* _WORK REQUIRED_
Say only how many lines in the entries below contain the word "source".

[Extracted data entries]
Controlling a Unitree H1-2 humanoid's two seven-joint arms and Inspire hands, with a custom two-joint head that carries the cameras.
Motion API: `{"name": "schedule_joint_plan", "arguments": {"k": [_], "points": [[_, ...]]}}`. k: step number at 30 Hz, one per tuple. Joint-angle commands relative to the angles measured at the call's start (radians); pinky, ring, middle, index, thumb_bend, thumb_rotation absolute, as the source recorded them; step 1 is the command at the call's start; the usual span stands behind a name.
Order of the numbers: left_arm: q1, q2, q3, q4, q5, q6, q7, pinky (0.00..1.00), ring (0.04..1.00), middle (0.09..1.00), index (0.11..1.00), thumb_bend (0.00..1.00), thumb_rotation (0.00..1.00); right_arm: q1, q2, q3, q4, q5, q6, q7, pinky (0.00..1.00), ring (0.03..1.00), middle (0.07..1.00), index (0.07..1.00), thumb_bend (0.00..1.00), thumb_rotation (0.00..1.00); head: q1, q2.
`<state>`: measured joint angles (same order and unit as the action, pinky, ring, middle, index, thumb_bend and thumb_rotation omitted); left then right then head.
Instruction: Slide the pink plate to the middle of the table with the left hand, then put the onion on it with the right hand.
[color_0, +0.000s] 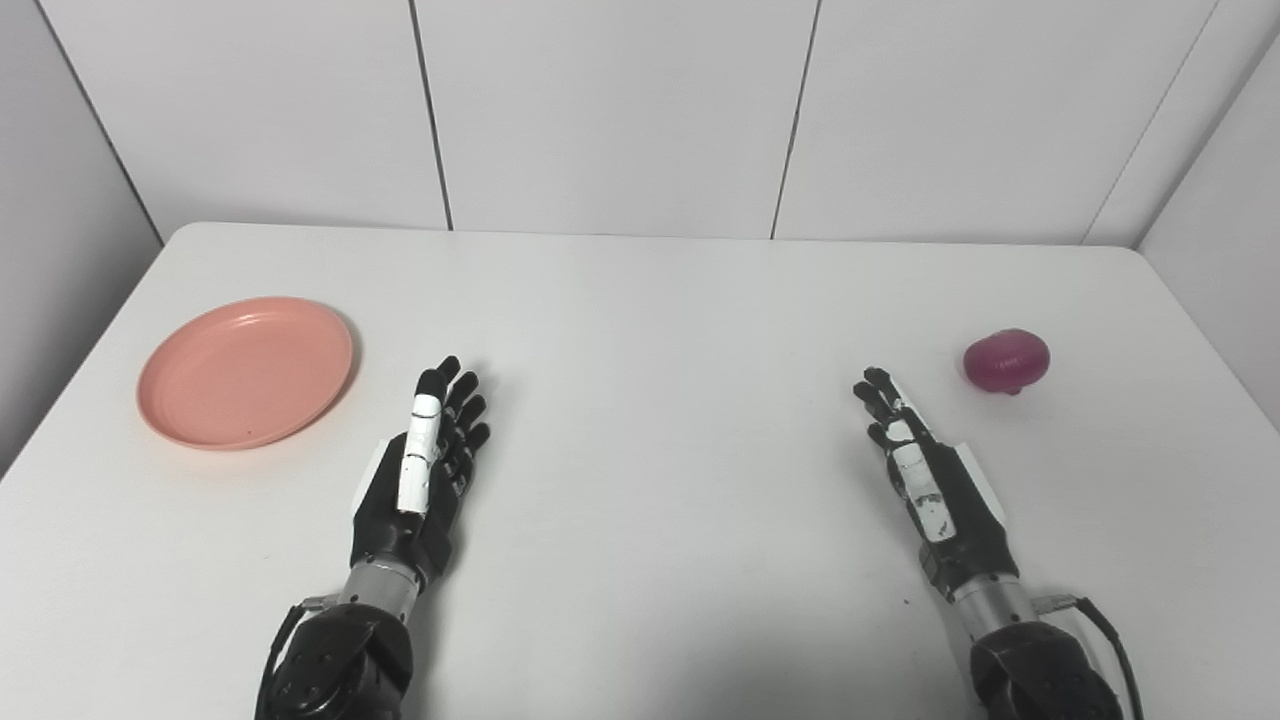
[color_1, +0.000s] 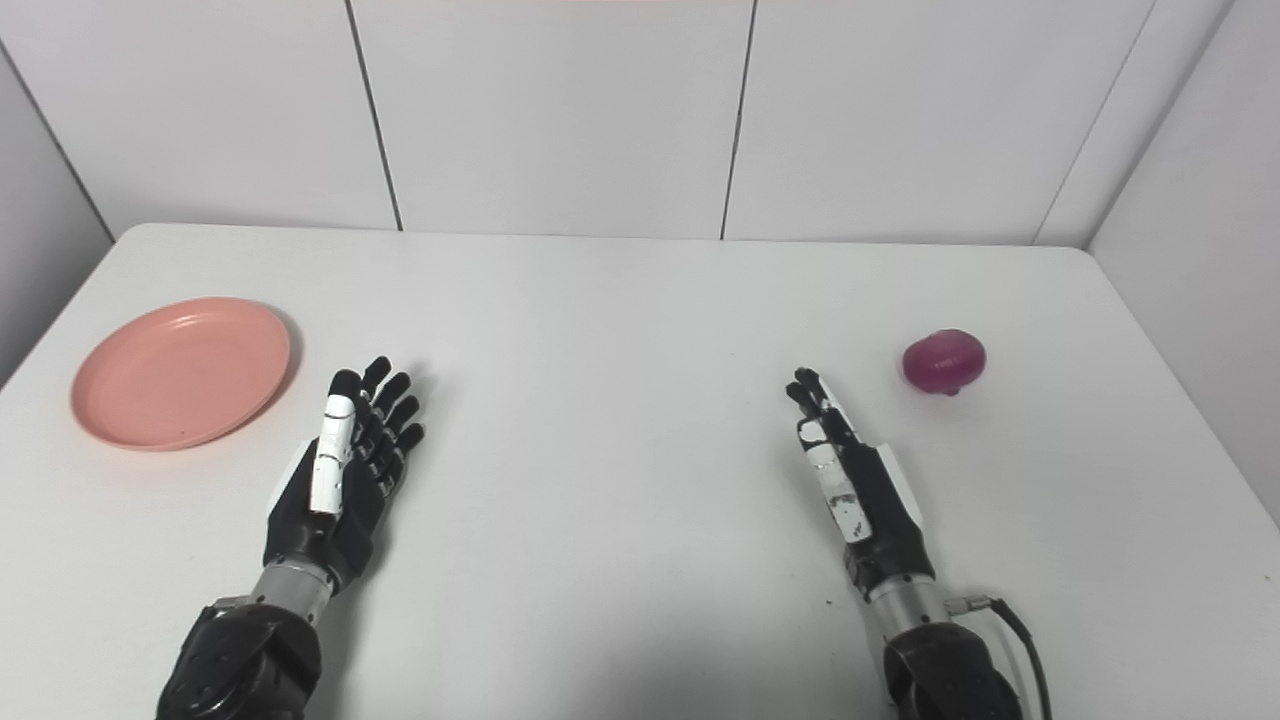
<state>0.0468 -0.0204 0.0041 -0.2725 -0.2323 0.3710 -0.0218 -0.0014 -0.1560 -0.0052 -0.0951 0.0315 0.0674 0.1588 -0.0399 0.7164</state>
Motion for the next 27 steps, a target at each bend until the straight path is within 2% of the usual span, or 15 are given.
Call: {"name": "schedule_joint_plan", "arguments": {"k": [1,16,27], "points": [[0.029,-0.004,0.002,-0.022,-0.005,-0.023,-0.01,1.0,1.0,1.0,1.0,0.66,0.94,-0.023,-0.005,-0.004,-0.025,0.009,0.013,-0.002,1.0,1.0,0.944,0.956,0.95,1.0,0.002,0.001],[0.029,0.007,-0.007,-0.01,0.013,-0.043,-0.017,1.0,1.0,1.0,1.0,0.67,0.95,-0.022,-0.004,-0.002,-0.022,0.014,0.009,0.0,1.0,0.999,0.94,0.955,0.95,1.0,0.002,-0.001],[0.03,0.03,-0.048,0.012,0.137,-0.174,-0.019,1.0,1.0,1.0,1.0,0.63,0.92,-0.023,-0.003,-0.001,-0.026,0.014,0.013,0.0,1.0,1.0,0.943,0.958,0.96,1.0,0.003,0.0]]}}
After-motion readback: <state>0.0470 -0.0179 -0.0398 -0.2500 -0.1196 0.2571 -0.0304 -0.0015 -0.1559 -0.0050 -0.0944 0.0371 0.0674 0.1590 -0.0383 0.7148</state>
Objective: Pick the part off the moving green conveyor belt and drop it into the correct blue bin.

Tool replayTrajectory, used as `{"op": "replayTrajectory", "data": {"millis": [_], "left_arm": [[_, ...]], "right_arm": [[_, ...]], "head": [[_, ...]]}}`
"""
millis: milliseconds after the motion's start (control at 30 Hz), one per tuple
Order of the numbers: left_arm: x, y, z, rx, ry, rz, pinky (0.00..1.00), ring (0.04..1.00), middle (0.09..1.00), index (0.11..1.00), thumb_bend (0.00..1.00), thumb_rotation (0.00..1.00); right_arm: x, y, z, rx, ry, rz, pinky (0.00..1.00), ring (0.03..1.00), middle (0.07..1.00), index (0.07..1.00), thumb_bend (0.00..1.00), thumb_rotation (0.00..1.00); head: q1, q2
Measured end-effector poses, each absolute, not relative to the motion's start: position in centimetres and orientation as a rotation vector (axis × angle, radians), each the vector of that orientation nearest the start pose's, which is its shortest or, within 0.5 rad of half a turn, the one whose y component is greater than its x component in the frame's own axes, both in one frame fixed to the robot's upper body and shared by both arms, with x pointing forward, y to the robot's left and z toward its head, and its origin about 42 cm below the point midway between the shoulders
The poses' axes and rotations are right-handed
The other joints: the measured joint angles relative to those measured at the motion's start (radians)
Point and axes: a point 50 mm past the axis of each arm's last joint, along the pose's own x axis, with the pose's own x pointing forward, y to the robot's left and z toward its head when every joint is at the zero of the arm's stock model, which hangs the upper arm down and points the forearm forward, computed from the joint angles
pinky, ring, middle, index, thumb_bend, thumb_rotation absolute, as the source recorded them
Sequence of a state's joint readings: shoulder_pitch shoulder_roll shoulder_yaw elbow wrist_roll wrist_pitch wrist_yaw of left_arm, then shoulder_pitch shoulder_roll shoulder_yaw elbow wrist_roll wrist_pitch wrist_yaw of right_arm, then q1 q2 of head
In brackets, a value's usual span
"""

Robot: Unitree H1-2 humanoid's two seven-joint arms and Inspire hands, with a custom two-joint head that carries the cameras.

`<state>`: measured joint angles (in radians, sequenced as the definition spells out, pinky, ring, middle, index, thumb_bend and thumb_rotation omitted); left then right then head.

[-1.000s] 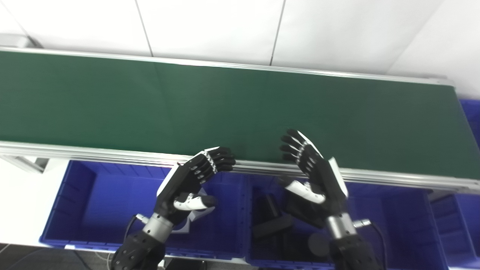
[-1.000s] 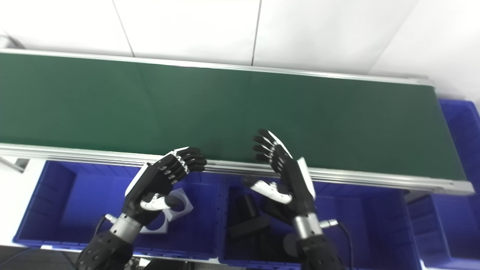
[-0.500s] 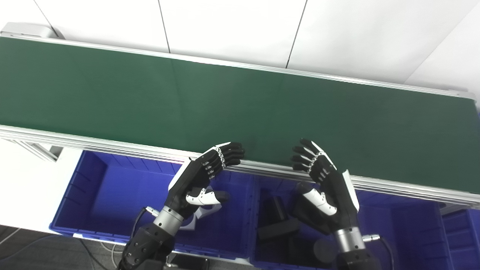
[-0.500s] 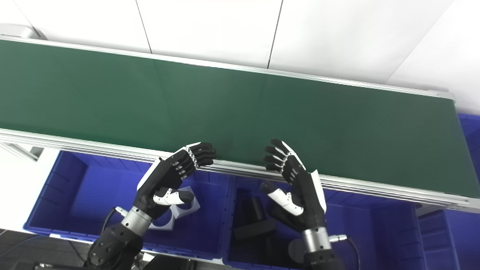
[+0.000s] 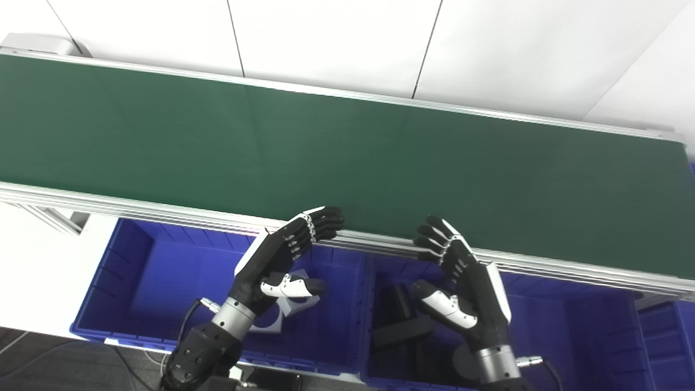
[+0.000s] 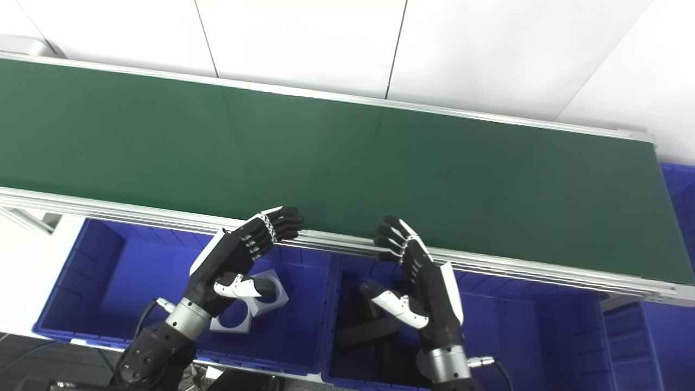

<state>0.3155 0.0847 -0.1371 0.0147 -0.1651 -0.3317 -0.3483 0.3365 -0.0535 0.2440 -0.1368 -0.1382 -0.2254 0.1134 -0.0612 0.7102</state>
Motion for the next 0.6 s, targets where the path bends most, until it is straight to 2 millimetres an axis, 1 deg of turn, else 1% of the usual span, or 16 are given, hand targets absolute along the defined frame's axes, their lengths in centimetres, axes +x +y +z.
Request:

* _SOLVED PROBLEM_
2